= Women's Bank of Denver =

The Women’s Bank N.A. of Denver was a nationally chartered bank focused on the financial needs of women. It was part of a broader movement to address the barriers to obtaining credit and financial services despite new laws, such as the Equal Credit Opportunity Act of 1974, which prohibited discrimination on the basis on sex or marital status. The bank’s creation had been fostered by grassroots efforts among professional women in the Denver area. The Women’s Bank of Denver officially opened on July 14, 1978, after raising two million dollars and securing a national charter. Like the First Women's Bank of New York, the Women's National Bank in Washington D.C., the First Women's Bank of California in Los Angeles, and numerous feminist credits unions throughout the United States, the Women’s Bank of Denver had to balance its vision of improving women’s access to financial services and capital with sound business practices. Arguably the most successful women’s bank of the era, the Women’s Bank of Denver became profitable in its first year of business and prospered until shareholders sold to investors in 1994. The bank ended its women-focused mission was renamed the Colorado Business Bank in 1997.

== History ==
The Women's Bank of Denver came about through the efforts of the Women's Association, a group specifically formed by businesswoman Carol Green and activist Bonnie Andrikopolous in 1975 to explore the possibility of opening a bank oriented towards and led by women. Discussion began in Green’s home in April, but by December, the group had sufficiently expanded to warrant meeting at Green’s place of business, the Weight Watcher’s franchise that she had opened with her husband after moving to Denver in 1968.

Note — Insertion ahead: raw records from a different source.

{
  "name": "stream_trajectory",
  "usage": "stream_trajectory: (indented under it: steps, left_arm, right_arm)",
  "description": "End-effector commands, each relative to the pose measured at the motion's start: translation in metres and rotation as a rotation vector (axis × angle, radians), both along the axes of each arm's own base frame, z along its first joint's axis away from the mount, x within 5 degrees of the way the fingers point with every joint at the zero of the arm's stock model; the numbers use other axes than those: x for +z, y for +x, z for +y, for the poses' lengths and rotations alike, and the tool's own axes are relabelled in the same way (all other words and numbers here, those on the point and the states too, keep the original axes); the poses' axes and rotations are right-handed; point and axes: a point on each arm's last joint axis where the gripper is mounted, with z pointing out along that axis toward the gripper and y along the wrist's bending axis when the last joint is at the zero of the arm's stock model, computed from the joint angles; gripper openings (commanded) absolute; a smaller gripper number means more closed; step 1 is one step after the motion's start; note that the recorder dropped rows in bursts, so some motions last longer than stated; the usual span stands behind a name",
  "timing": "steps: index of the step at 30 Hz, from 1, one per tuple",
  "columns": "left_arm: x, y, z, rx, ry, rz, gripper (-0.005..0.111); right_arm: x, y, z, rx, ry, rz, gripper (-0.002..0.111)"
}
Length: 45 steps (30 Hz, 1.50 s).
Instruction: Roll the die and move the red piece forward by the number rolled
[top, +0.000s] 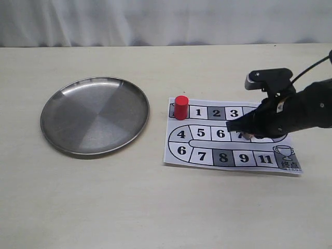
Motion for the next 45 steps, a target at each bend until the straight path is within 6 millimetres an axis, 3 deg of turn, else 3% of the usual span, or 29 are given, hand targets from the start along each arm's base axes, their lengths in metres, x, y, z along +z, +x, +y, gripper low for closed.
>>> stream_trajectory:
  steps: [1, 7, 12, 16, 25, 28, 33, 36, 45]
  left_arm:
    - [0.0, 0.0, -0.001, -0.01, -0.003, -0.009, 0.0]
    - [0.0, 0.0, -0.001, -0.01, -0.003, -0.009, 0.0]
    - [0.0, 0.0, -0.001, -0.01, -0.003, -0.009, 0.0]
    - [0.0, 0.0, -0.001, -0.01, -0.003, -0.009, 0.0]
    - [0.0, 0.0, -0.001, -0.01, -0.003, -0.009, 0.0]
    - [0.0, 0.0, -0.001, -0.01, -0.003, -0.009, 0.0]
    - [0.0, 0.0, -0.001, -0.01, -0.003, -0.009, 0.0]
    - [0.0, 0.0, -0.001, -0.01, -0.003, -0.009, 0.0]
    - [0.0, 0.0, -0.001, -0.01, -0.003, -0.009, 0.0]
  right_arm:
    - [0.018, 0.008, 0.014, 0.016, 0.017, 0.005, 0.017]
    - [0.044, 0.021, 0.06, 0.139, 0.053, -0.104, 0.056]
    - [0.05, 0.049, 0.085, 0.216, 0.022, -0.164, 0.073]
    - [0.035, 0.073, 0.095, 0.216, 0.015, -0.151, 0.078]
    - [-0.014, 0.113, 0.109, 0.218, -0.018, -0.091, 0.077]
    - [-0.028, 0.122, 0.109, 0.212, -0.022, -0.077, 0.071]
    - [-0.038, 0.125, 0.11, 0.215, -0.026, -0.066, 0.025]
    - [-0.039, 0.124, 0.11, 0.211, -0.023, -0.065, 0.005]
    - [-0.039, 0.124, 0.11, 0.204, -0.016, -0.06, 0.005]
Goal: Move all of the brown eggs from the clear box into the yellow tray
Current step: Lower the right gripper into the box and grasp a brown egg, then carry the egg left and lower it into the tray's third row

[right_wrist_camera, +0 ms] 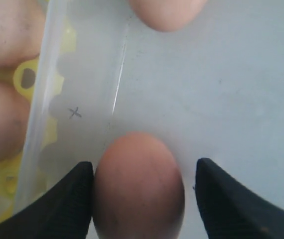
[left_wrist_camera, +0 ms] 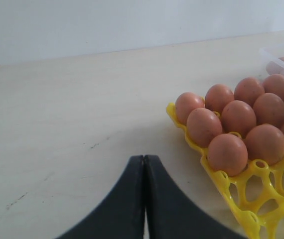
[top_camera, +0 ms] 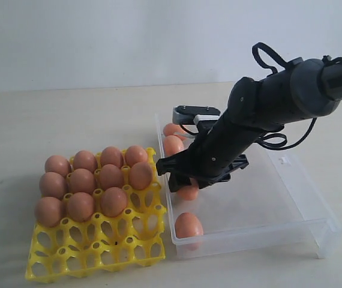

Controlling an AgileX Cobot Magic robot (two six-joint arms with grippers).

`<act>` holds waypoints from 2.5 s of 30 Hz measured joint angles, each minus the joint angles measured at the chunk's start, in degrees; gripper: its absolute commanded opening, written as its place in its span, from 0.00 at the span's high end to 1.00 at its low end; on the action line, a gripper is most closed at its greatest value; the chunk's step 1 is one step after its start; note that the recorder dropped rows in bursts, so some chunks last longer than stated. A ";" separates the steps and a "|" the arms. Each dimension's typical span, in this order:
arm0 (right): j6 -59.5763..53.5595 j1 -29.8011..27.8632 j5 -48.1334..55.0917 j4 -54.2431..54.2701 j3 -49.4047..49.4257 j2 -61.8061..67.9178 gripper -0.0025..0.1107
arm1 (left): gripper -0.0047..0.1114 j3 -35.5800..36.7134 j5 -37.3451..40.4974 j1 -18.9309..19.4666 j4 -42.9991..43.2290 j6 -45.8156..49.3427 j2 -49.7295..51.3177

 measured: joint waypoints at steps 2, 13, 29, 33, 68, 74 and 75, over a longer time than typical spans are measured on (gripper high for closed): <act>-0.36 0.00 -0.76 0.00 0.00 0.15 0.46 | 0.96 0.00 0.00 0.00 0.00 0.00 0.00; -2.01 0.00 -3.84 0.33 0.00 0.19 0.97 | 0.96 0.00 0.00 0.00 0.00 0.00 0.00; -5.17 0.13 -4.48 -2.87 0.00 -4.02 0.98 | 0.96 0.00 0.00 0.00 0.00 0.00 0.00; -5.28 2.15 -10.43 -6.73 2.36 -12.49 0.98 | 0.96 0.00 0.00 0.00 0.00 0.00 0.00; 6.97 18.51 -46.81 -5.44 15.55 -6.71 0.98 | 0.96 0.00 0.00 0.00 0.00 0.00 0.00; 7.19 18.89 -45.86 -5.44 15.55 -6.71 0.98 | 0.96 0.00 0.00 0.00 0.00 0.00 0.00; 7.19 18.89 -45.77 -5.44 15.55 -6.71 0.98 | 0.96 0.00 0.00 0.00 0.00 0.00 0.00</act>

In addition to Green and Andrikopolous, key participants in the Women’s Association included well-connected socialites Betty Friedman and Barbara Sudler; attorney and local councilwoman Wendy Davis; community leader and civil rights advocate with the National Association for the Advancement of Colored People (NAACP), Edna Mosely; television host of the program Denver Now, on Channel 2, the local CBS affiliate, Beverly Martinez-Grall; and certified public accountant, Mike Feinstein. Members of the Women’s Association were required to contribute $1,000 to fund the organization’s activities. One of the first activities undertaken was a feasibility study to determine the viability of a new bank, who it would serve, and its location.

The bank's ten incorporators were Leslie Friedman Davis, Wendy Davis, Mike Feinstein, Betty Sue Friedman, Carol Green, Beverly Martinez-Grall, Edna Mosley, Loretta Norgren, Barbara Welch Sudler, and Judith Foster Wagner.

Other women involved in the formation of the bank include Gail Schoettler and Doris M. Drury.

The majority of members on the board of directors were women and LaRae Orullian was recruited to be the organization's first president and chairwoman.

== Other women's banks ==
First Woman's Bank of Tennessee was the first women's bank in the United States, having been founded in 1917.